What the task requires =
Examine the entries and show every line in which the word "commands" is found.

Data items:
——————
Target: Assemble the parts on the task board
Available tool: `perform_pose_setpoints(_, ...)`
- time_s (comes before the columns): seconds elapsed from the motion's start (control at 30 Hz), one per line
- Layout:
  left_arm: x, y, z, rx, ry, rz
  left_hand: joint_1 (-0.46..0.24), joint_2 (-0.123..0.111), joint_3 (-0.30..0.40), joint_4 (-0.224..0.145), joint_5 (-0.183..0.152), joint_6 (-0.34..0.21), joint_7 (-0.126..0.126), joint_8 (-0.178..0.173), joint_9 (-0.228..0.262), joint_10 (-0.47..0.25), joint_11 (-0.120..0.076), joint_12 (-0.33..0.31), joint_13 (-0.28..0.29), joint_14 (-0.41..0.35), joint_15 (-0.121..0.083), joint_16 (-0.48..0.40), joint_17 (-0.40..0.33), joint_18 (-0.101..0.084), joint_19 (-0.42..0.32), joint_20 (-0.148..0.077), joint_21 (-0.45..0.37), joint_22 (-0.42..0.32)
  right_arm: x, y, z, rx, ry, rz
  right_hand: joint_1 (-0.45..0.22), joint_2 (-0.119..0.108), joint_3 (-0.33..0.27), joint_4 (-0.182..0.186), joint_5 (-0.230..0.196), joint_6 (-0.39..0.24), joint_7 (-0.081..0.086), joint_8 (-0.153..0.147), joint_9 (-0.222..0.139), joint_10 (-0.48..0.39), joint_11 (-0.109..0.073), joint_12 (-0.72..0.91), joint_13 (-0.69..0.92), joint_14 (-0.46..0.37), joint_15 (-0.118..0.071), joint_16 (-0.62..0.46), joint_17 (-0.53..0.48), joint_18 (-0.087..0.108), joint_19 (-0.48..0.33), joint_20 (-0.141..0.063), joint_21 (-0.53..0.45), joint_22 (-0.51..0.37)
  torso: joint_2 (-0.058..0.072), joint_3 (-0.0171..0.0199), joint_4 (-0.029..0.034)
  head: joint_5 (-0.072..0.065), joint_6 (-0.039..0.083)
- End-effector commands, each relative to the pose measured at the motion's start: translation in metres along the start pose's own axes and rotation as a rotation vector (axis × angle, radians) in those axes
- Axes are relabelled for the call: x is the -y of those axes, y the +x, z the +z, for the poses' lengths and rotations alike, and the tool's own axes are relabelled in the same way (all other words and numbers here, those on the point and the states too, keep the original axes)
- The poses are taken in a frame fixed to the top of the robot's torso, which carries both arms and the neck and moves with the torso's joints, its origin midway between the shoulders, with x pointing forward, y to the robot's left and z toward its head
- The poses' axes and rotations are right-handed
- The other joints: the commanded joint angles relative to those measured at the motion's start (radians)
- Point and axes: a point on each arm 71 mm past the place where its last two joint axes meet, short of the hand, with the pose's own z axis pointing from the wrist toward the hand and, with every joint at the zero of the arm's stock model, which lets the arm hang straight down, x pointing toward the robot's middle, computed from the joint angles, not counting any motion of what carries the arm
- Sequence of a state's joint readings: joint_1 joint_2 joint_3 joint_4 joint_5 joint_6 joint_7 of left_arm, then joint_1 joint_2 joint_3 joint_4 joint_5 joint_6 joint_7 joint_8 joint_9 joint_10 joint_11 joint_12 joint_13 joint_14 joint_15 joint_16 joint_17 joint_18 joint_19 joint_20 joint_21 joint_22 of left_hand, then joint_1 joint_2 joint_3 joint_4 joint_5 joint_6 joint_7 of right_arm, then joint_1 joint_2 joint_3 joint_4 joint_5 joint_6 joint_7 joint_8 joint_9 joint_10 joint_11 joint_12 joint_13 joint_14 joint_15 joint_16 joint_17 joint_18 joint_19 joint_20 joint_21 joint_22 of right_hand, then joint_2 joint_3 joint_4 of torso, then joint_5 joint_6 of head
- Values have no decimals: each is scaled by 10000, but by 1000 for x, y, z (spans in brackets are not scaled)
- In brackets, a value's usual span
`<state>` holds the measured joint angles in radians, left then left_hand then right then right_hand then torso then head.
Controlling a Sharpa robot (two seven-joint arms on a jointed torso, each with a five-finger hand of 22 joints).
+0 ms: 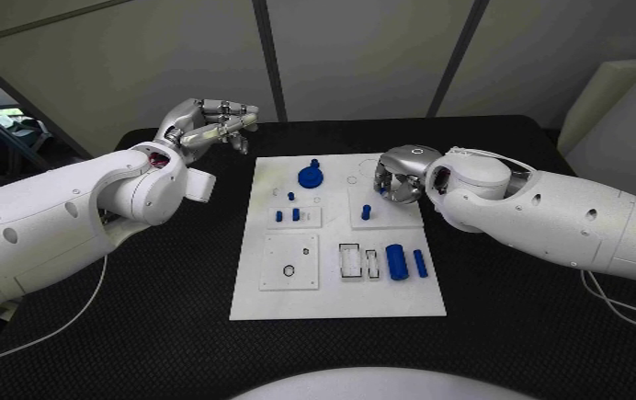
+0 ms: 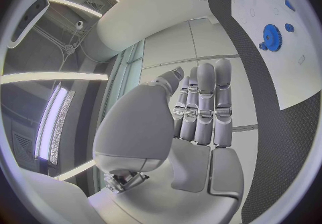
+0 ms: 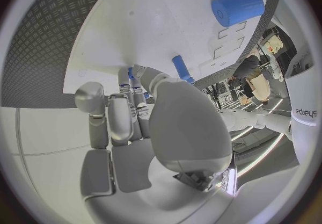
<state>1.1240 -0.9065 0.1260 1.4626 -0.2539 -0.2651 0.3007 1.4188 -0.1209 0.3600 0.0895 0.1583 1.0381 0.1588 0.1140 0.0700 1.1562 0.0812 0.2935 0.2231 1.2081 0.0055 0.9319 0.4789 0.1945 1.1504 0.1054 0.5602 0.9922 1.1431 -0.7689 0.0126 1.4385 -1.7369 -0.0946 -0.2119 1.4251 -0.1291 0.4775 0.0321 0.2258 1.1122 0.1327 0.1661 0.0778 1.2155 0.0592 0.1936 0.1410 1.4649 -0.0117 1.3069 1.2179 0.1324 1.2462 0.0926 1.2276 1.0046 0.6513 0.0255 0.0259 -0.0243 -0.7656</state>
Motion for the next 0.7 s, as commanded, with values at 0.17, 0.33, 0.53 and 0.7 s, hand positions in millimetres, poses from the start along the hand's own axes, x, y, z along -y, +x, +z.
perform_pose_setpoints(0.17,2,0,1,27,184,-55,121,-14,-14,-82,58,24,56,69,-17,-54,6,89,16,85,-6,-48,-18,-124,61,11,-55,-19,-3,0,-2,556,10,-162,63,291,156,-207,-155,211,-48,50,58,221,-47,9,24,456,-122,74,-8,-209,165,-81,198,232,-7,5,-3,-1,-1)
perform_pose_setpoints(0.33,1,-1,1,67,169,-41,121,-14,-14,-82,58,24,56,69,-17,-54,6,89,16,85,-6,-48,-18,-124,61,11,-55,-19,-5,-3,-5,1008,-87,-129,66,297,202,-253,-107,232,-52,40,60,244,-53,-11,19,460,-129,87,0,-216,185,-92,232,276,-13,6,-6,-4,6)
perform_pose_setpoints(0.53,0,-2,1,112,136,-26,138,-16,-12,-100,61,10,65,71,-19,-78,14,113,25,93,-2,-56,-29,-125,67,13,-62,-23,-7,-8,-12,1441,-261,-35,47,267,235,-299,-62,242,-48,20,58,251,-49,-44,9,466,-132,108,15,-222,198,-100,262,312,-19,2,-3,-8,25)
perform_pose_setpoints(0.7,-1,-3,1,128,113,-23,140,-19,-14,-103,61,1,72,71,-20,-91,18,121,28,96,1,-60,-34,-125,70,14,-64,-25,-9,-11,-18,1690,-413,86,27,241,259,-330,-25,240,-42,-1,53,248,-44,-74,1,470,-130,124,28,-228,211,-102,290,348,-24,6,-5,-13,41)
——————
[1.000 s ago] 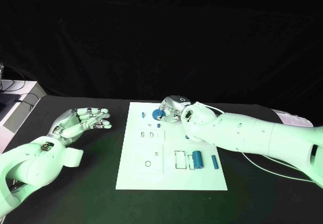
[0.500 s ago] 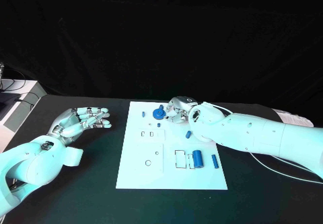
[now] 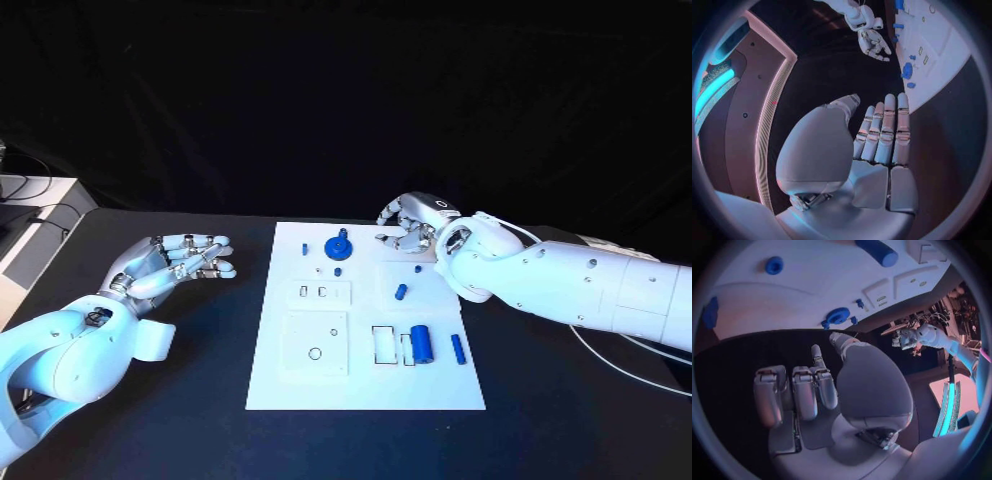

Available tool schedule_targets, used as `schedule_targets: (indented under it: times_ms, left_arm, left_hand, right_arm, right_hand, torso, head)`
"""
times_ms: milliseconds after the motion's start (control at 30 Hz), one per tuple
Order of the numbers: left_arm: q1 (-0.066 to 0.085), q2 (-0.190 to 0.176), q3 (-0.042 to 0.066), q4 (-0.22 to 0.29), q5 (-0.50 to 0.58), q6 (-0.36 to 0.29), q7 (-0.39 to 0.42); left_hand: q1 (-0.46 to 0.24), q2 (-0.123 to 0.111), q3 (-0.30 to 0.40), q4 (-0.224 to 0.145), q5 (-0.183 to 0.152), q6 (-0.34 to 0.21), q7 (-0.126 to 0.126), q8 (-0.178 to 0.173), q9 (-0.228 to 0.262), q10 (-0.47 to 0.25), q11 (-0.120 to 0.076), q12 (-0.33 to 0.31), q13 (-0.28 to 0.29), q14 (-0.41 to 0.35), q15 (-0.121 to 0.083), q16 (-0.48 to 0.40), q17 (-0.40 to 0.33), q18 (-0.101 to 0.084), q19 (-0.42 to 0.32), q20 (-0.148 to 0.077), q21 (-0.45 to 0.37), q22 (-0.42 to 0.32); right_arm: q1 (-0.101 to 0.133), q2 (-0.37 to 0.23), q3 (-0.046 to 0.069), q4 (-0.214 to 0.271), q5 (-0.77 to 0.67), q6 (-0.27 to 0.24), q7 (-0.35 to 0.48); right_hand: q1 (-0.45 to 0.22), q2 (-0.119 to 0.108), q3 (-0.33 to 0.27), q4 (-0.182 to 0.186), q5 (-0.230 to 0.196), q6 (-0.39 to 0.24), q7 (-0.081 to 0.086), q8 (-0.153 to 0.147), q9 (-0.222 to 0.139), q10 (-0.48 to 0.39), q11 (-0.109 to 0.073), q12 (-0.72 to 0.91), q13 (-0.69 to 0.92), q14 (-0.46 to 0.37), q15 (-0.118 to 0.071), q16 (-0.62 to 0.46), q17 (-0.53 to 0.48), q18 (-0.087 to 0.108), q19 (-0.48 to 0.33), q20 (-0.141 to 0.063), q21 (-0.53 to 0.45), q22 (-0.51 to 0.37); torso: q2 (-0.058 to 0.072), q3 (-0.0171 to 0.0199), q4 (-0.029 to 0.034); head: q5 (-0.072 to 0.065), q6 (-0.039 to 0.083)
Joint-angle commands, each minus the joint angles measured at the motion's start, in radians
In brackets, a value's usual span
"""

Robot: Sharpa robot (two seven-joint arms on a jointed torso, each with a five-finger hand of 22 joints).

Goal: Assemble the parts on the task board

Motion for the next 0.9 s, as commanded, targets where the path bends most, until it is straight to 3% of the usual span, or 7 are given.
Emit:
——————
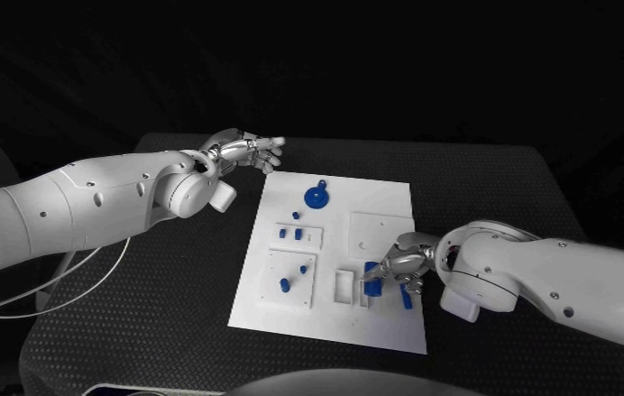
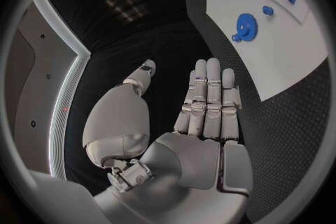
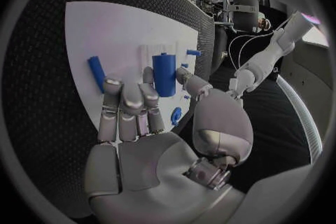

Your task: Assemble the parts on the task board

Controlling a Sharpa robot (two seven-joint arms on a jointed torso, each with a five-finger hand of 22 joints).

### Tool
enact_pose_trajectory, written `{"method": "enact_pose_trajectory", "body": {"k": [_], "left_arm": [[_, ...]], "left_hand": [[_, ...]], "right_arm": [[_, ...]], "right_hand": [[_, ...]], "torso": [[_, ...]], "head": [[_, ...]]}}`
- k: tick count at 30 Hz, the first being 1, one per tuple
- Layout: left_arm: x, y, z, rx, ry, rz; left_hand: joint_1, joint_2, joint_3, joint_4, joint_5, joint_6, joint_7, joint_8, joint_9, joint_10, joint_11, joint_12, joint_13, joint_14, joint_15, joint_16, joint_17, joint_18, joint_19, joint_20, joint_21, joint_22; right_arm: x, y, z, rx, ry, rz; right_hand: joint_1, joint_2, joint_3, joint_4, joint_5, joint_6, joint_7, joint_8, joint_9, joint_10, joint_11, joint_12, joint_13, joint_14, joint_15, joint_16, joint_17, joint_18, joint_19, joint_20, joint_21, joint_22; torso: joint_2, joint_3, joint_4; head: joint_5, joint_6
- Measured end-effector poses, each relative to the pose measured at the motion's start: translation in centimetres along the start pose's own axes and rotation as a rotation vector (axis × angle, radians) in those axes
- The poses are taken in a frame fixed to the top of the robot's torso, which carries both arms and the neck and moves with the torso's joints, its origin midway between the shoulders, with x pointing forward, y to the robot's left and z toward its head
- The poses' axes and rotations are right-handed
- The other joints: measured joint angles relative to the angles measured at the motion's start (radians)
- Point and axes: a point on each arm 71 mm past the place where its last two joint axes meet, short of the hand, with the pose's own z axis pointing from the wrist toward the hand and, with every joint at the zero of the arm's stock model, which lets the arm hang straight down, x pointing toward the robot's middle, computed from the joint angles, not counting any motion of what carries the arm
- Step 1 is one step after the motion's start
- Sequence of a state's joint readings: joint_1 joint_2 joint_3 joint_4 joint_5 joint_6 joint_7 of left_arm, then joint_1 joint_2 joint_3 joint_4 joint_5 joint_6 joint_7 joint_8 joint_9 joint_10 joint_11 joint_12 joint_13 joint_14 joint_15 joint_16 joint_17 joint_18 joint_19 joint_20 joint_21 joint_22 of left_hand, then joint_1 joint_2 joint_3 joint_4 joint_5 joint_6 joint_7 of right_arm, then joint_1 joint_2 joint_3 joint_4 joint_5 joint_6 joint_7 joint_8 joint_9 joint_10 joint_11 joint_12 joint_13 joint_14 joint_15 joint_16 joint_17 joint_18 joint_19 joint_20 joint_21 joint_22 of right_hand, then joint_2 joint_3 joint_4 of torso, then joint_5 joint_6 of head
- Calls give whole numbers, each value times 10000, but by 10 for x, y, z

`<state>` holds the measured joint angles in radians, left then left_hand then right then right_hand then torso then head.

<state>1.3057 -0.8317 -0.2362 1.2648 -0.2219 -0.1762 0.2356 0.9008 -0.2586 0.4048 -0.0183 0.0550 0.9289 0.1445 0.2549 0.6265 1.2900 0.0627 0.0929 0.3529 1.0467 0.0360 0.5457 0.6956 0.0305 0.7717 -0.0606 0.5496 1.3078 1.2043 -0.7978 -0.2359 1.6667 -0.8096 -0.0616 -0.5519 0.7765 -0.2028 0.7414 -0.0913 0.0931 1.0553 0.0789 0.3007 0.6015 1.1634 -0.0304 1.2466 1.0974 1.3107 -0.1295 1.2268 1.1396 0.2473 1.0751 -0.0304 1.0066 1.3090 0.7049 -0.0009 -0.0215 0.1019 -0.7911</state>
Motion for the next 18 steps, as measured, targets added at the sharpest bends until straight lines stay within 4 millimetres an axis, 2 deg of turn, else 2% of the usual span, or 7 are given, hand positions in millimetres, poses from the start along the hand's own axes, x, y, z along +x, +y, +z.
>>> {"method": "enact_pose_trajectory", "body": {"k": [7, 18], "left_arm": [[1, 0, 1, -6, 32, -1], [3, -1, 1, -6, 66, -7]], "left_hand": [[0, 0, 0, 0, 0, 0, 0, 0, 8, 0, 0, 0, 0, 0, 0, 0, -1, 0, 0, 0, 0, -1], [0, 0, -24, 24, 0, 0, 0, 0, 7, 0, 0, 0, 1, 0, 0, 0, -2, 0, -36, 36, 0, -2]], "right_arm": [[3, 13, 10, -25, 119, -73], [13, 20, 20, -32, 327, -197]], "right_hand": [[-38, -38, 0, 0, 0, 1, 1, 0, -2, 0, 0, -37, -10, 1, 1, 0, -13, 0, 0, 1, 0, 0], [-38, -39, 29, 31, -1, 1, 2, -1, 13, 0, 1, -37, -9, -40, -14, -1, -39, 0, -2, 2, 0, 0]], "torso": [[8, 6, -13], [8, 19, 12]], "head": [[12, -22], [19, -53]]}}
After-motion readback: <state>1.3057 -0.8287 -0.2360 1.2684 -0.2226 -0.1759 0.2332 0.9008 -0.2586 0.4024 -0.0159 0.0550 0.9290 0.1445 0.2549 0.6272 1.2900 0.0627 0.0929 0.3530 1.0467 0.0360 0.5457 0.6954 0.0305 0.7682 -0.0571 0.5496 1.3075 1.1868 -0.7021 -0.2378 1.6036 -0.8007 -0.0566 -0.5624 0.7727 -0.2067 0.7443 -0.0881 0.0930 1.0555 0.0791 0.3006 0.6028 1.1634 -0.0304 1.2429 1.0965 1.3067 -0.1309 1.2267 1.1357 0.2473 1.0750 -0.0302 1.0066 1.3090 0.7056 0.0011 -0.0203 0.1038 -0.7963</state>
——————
Result =
- End-effector commands, each relative to the pose measured at the motion's start: translation in metres along the start pose's own axes and rotation as a rotation vector (axis × angle, radians) in those axes
Joint-angle commands, each minus the joint angles measured at the motion's start, in radians

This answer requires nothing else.